In [ ]:
# hide
%load_ext autoreload
%autoreload 2

Vespa - Evaluate query models

Define metrics and evaluate query models

Example setup

Connect to the application and define a query model.


In [ ]:
from vespa.application import Vespa
from vespa.query import Query, RankProfile, OR

app = Vespa(url = "https://api.cord19.vespa.ai")
query_model = Query(
    match_phase = OR(),
    rank_profile = RankProfile(name="bm25", list_features=True))

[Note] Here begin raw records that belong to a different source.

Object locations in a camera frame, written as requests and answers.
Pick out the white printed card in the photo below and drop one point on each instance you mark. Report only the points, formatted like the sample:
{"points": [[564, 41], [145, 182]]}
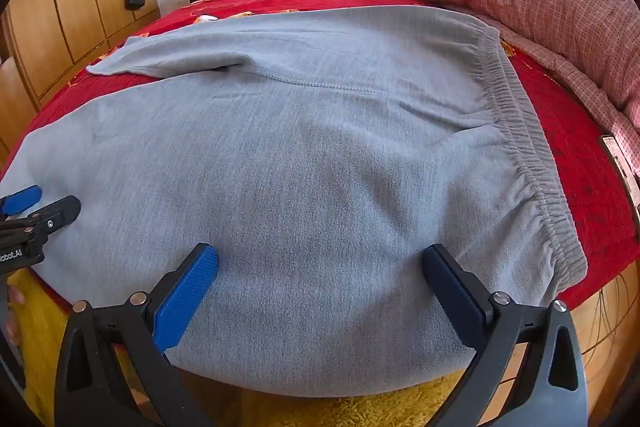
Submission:
{"points": [[622, 167]]}

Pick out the grey pants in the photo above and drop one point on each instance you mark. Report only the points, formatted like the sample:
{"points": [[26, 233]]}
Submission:
{"points": [[300, 157]]}

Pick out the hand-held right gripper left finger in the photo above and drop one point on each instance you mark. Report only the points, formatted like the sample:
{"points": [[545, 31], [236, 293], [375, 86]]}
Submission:
{"points": [[185, 302]]}

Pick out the red patterned blanket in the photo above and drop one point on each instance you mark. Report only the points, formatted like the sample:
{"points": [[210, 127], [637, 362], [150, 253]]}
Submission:
{"points": [[575, 167]]}

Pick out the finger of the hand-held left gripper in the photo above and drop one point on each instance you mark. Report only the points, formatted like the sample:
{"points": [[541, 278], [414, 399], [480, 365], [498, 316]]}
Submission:
{"points": [[22, 200], [57, 213]]}

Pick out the small black hanging device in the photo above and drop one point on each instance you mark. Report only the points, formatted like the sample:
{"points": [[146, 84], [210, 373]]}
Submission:
{"points": [[134, 1]]}

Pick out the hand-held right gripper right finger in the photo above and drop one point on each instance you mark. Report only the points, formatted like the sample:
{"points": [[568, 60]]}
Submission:
{"points": [[452, 302]]}

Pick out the yellow fluffy rug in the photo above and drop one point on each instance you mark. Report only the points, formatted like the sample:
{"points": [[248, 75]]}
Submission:
{"points": [[40, 357]]}

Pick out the person's left hand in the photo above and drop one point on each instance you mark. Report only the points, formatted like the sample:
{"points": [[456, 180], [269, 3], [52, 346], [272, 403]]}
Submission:
{"points": [[14, 296]]}

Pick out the wooden bed footboard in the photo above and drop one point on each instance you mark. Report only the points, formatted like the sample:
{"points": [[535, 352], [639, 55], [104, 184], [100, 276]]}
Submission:
{"points": [[605, 342]]}

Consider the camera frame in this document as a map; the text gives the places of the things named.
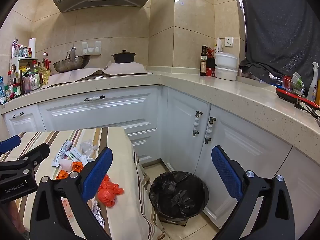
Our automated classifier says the black power cable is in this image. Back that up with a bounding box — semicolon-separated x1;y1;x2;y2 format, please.
294;99;320;119

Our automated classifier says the striped tablecloth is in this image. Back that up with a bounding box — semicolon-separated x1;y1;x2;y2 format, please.
0;127;165;240

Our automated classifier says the large orange plastic bag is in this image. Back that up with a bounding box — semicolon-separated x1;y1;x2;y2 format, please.
97;174;124;207

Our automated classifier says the white spice rack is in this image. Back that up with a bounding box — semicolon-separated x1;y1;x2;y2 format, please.
10;56;38;80

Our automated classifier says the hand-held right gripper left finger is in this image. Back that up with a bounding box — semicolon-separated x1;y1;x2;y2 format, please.
29;147;113;240

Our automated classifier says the clear wrapper with red print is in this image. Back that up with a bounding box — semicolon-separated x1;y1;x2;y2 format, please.
61;197;75;223

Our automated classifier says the group of condiment bottles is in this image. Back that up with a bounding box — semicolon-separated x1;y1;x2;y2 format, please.
7;39;52;99

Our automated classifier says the small white cabinet door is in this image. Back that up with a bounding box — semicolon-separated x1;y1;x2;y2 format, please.
2;105;40;137

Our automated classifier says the dark grey cloth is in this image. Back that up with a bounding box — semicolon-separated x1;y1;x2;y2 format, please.
239;0;320;85

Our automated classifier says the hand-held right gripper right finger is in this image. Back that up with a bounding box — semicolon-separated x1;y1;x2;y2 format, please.
211;145;297;240

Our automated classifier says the red black flat appliance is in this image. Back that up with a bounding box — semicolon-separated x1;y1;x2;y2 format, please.
276;87;320;109

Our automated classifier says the narrow white corner door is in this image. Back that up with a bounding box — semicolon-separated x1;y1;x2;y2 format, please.
165;87;211;173

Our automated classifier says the wide white cabinet drawer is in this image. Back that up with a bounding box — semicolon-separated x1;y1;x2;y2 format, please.
37;86;160;132

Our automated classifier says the white blue printed packet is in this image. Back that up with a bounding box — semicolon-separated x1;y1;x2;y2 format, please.
51;140;73;167

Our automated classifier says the white wall hook rack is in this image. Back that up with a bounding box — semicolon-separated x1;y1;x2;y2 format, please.
82;40;102;54

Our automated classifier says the paper towel roll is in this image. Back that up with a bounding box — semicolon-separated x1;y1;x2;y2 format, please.
28;38;36;58

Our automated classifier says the beige stove cover cloth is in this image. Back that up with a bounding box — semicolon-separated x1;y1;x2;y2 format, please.
104;62;148;75
47;67;110;86

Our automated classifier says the black pot with lid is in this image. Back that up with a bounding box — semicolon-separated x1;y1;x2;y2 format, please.
111;50;137;64

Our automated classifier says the plain white cabinet door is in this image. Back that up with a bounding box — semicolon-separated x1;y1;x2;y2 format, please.
274;147;320;233

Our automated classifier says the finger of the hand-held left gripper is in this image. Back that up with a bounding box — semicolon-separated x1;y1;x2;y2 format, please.
0;135;22;154
0;143;50;180

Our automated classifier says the red box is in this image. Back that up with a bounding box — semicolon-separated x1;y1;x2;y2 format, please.
206;58;217;77

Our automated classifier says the clear glass container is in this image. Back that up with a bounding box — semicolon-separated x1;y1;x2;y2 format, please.
281;72;305;95

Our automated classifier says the large white corner door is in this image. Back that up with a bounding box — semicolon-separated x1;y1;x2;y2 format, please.
202;104;293;227

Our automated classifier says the crumpled clear plastic bag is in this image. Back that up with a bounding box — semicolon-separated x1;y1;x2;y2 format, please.
79;140;98;158

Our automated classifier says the blue snack bag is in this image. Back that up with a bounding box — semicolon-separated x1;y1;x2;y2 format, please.
0;76;7;105

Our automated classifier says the white spray bottle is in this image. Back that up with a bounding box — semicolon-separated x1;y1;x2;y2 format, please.
307;62;320;103

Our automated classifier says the steel wok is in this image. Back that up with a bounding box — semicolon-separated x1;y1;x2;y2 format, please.
53;47;90;73

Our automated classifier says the dark olive oil bottle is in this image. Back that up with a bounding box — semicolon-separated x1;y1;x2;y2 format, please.
199;45;207;77

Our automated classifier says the silver blister pack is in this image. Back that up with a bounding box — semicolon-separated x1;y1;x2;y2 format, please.
91;200;105;228

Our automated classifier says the upright white door handle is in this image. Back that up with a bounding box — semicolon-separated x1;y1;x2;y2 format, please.
192;110;203;137
204;117;217;144

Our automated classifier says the white lidded container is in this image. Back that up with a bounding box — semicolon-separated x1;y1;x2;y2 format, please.
215;66;238;81
214;52;238;68

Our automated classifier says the black-lined trash bin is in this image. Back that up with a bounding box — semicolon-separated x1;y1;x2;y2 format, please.
149;171;209;227

Define some labelled data.


In [ ]:
labelled_data = [
    {
        "query_id": 0, 
        "query": "Intrauterine virus infections and congenital heart disease",
        "relevant_docs": [{"id": 0, "score": 1}, {"id": 3, "score": 1}]
    },
    {
        "query_id": 1, 
        "query": "Clinical and immunologic studies in identical twins discordant for systemic lupus erythematosus",
        "relevant_docs": [{"id": 1, "score": 1}, {"id": 5, "score": 1}]
    }
]

Define metrics


In [ ]:
from vespa.evaluation import MatchRatio, Recall, ReciprocalRank

eval_metrics = [MatchRatio(), Recall(at=10), ReciprocalRank(at=10)]

Evaluate in batch


In [ ]:
evaluation = app.evaluate(
    labelled_data = labelled_data,
    eval_metrics = eval_metrics, 
    query_model = query_model, 
    id_field = "id",
)
evaluation


Out[ ]:
query_id match_ratio_retrieved_docs match_ratio_docs_available match_ratio_value recall_10_value reciprocal_rank_10_value
0 0 52526 58692 0.894943 0 0
1 1 54048 58692 0.920875 0 0

Evaluate specific query

You can have finer control with the evaluate_query method.


In [ ]:
from pandas import concat, DataFrame

evaluation = []
for query_data in labelled_data:
    query_evaluation = app.evaluate_query(
        eval_metrics = eval_metrics, 
        query_model = query_model, 
        query_id = query_data["query_id"], 
        query = query_data["query"], 
        id_field = "id",
        relevant_docs = query_data["relevant_docs"],
        default_score = 0
    )
    evaluation.append(query_evaluation)
evaluation = DataFrame.from_records(evaluation)
evaluation


Out[ ]:
query_id match_ratio_retrieved_docs match_ratio_docs_available match_ratio_value recall_10_value reciprocal_rank_10_value
0 0 52526 58692 0.894943 0 0
1 1 54048 58692 0.920875 0 0